# What the exercise asks
Copy only what lies from the line containing "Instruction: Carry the" through the line containing "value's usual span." in the entries below, keeping both end lines exact and dropping every picture.
---- Entries supplied
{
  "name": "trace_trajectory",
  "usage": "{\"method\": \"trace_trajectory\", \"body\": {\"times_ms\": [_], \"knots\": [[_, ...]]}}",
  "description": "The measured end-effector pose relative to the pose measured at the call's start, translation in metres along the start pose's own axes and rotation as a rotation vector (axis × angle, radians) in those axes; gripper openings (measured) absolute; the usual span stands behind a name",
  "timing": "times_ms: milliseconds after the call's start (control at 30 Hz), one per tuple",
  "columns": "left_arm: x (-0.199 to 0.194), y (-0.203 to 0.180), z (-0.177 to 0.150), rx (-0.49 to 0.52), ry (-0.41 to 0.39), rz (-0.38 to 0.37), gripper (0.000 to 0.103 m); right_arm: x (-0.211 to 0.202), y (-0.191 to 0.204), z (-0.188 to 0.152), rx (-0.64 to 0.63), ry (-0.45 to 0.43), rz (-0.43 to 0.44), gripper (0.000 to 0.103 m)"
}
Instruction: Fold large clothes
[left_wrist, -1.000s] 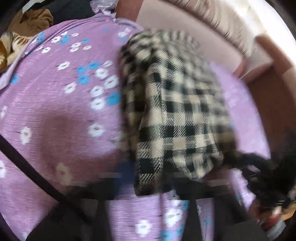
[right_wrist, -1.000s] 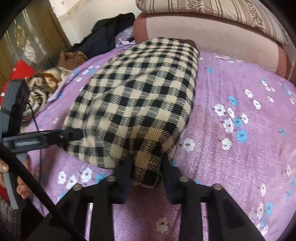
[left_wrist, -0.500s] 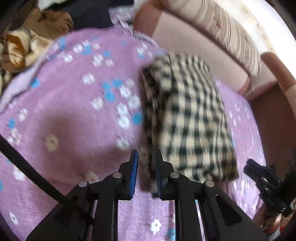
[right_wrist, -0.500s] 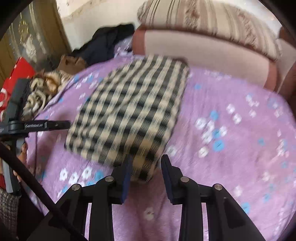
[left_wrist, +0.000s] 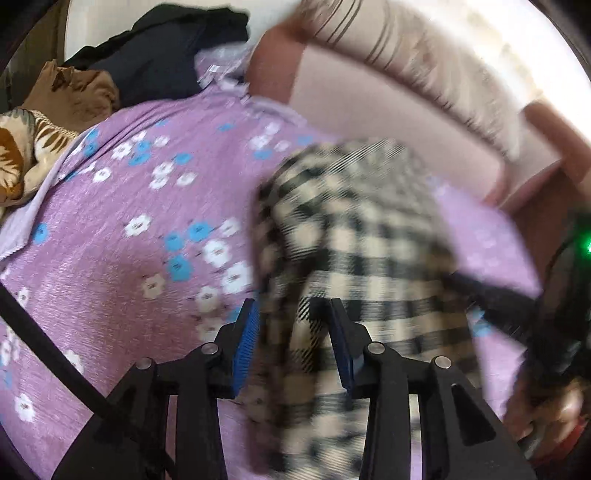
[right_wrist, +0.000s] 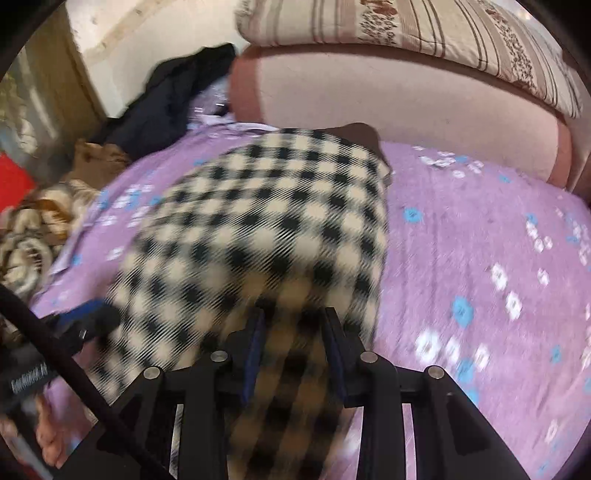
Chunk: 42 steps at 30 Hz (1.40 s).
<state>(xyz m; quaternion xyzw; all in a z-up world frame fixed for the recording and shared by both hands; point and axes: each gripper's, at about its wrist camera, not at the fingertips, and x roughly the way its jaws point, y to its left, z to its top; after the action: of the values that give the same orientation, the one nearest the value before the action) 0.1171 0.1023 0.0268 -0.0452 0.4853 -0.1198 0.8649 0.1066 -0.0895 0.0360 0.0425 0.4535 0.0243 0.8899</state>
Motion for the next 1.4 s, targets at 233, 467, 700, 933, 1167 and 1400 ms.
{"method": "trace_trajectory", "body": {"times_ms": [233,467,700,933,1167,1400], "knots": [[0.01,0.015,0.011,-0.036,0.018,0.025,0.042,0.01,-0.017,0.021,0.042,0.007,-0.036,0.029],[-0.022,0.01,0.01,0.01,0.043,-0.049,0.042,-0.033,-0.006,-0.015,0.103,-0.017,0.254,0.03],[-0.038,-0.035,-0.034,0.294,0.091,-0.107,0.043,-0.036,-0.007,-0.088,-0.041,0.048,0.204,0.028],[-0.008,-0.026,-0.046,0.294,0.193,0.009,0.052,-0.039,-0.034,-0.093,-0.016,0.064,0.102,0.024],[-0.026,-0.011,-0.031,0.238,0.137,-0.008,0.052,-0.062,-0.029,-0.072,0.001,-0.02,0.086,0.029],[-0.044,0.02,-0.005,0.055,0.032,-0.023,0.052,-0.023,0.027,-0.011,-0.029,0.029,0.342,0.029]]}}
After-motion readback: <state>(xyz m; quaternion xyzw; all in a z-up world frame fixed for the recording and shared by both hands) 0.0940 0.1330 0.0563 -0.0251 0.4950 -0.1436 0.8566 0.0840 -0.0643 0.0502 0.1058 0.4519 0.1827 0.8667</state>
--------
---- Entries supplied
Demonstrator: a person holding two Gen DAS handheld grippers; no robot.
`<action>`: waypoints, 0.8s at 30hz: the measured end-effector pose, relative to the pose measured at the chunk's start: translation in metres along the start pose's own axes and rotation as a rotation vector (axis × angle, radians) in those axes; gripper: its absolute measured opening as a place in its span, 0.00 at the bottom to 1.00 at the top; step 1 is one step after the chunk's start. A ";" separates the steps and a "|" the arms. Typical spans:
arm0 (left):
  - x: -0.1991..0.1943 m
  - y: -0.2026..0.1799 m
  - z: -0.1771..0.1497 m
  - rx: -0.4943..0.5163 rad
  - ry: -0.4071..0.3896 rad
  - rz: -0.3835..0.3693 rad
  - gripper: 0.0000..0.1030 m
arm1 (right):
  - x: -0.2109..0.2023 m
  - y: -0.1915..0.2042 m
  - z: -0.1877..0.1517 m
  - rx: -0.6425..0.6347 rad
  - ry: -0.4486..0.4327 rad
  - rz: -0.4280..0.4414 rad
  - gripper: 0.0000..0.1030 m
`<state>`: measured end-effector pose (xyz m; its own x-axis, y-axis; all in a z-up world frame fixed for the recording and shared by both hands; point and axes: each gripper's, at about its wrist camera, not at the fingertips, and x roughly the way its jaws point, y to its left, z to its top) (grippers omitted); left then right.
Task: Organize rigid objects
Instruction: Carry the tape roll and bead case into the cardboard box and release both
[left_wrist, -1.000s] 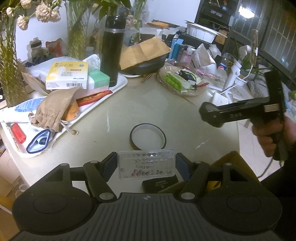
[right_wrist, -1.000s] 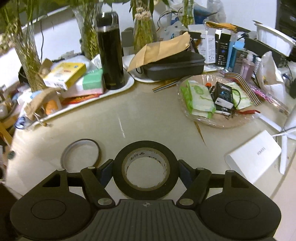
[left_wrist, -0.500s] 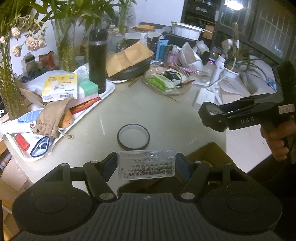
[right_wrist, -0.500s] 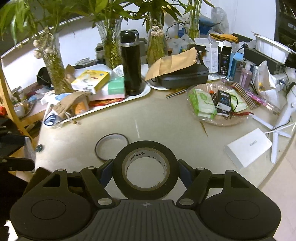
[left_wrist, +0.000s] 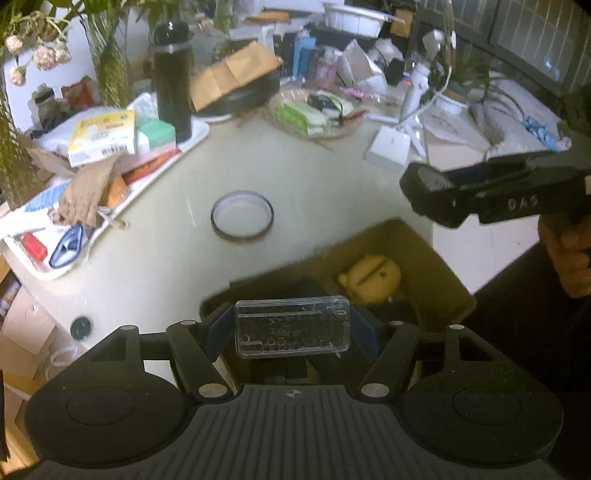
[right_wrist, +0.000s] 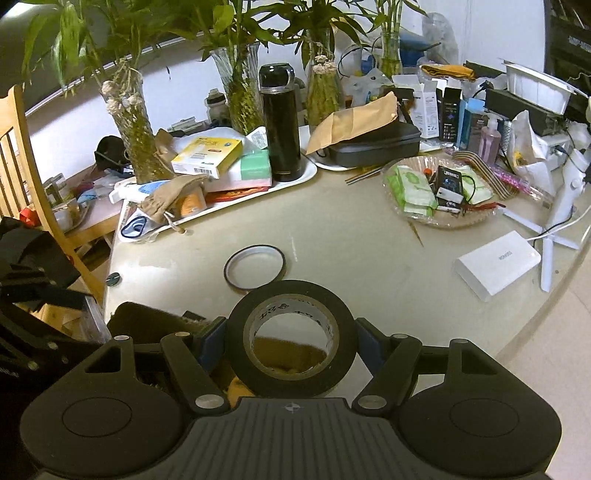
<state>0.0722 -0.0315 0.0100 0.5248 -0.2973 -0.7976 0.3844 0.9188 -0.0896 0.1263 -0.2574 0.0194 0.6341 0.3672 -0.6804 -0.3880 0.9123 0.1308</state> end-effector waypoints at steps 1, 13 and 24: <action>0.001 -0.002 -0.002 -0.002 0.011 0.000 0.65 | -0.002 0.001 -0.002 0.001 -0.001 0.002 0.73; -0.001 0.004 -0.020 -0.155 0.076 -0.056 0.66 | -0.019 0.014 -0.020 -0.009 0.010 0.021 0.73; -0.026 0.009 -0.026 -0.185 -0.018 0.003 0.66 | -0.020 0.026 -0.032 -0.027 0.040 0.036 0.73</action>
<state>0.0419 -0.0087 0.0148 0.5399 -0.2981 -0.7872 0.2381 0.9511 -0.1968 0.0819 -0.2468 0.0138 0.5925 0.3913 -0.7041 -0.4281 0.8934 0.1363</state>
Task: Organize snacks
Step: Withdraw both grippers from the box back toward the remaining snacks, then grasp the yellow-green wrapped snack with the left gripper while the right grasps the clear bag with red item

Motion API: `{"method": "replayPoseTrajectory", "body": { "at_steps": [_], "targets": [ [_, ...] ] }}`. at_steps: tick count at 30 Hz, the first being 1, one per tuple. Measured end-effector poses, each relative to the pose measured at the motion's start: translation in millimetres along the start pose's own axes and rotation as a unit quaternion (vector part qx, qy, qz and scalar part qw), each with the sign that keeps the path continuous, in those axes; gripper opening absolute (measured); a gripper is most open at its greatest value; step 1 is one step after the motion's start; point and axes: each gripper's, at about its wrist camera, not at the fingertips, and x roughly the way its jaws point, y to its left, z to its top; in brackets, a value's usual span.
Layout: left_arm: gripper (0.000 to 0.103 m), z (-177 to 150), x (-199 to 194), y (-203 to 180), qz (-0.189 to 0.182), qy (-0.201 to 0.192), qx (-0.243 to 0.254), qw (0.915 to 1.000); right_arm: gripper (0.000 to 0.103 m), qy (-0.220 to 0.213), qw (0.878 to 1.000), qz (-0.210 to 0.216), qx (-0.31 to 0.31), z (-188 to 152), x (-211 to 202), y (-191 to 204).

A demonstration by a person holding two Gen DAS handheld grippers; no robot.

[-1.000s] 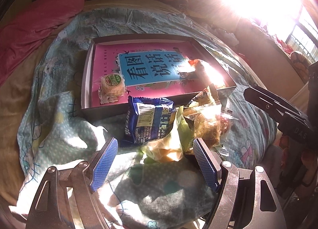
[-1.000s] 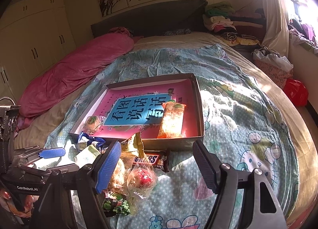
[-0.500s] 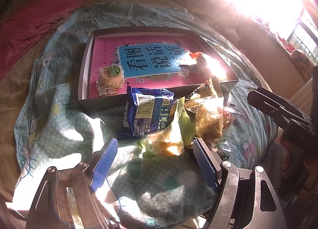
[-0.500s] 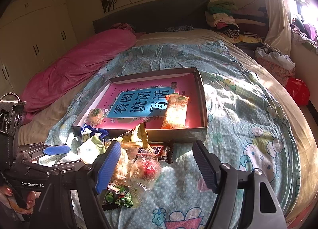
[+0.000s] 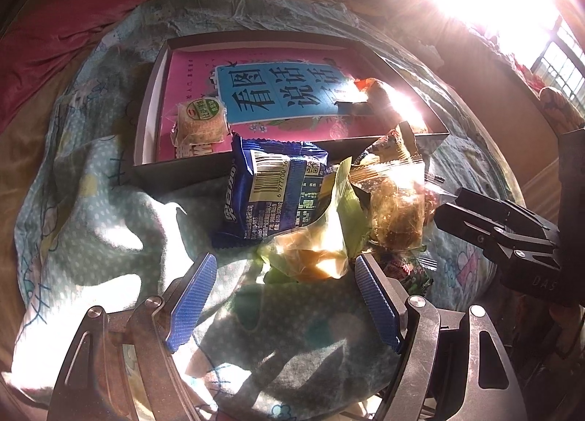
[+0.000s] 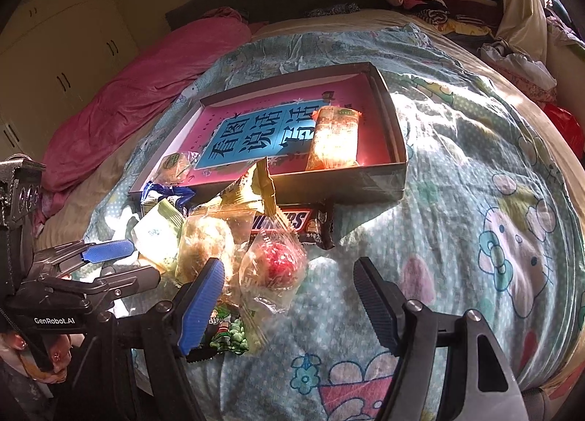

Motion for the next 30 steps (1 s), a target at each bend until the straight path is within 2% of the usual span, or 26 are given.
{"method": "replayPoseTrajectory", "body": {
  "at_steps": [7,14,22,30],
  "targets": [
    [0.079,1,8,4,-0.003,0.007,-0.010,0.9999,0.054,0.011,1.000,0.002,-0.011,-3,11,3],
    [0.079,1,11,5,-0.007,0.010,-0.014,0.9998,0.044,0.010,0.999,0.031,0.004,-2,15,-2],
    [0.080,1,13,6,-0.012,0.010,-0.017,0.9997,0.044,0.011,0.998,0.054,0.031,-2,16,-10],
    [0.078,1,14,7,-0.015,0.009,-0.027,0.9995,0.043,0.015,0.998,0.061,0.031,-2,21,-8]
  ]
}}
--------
# Answer to this problem
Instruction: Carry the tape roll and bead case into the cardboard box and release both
[left_wrist, -1.000s] 
[right_wrist, -1.000s] 
[left_wrist, -0.500s] 
[right_wrist, -0.500s] 
[left_wrist, +0.000s] 
[right_wrist, +0.000s] 
<state>0.0722 -0.0315 0.0100 0.5248 -0.2973 -0.7976 0.3844 0.9188 -0.0896 0.1263 -0.2574 0.0194 0.6341 0.3672 -0.6804 -0.3880 0.9123 0.1308</state> end-effector waypoints at steps 1, 13 and 24: <action>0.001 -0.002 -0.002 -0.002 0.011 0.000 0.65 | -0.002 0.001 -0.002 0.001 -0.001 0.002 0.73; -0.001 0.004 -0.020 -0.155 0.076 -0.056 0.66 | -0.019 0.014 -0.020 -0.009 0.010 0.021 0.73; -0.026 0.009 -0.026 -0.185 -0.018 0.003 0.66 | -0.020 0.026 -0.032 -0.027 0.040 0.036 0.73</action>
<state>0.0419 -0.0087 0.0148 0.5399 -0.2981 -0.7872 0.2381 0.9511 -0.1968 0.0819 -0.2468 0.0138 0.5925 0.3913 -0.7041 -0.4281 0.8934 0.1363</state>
Task: Organize snacks
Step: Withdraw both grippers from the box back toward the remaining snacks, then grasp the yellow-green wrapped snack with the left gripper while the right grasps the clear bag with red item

Motion API: `{"method": "replayPoseTrajectory", "body": { "at_steps": [_], "targets": [ [_, ...] ] }}`. at_steps: tick count at 30 Hz, the first being 1, one per tuple. Measured end-effector poses, each relative to the pose measured at the motion's start: translation in millimetres along the start pose's own axes and rotation as a unit quaternion (vector part qx, qy, qz and scalar part qw), each with the sign that keeps the path continuous, in those axes; gripper opening absolute (measured); a gripper is most open at its greatest value; step 1 is one step after the motion's start; point and axes: each gripper's, at about its wrist camera, not at the fingertips, and x roughly the way its jaws point, y to its left, z to its top; in brackets, a value's usual span.

What came before is the complete response.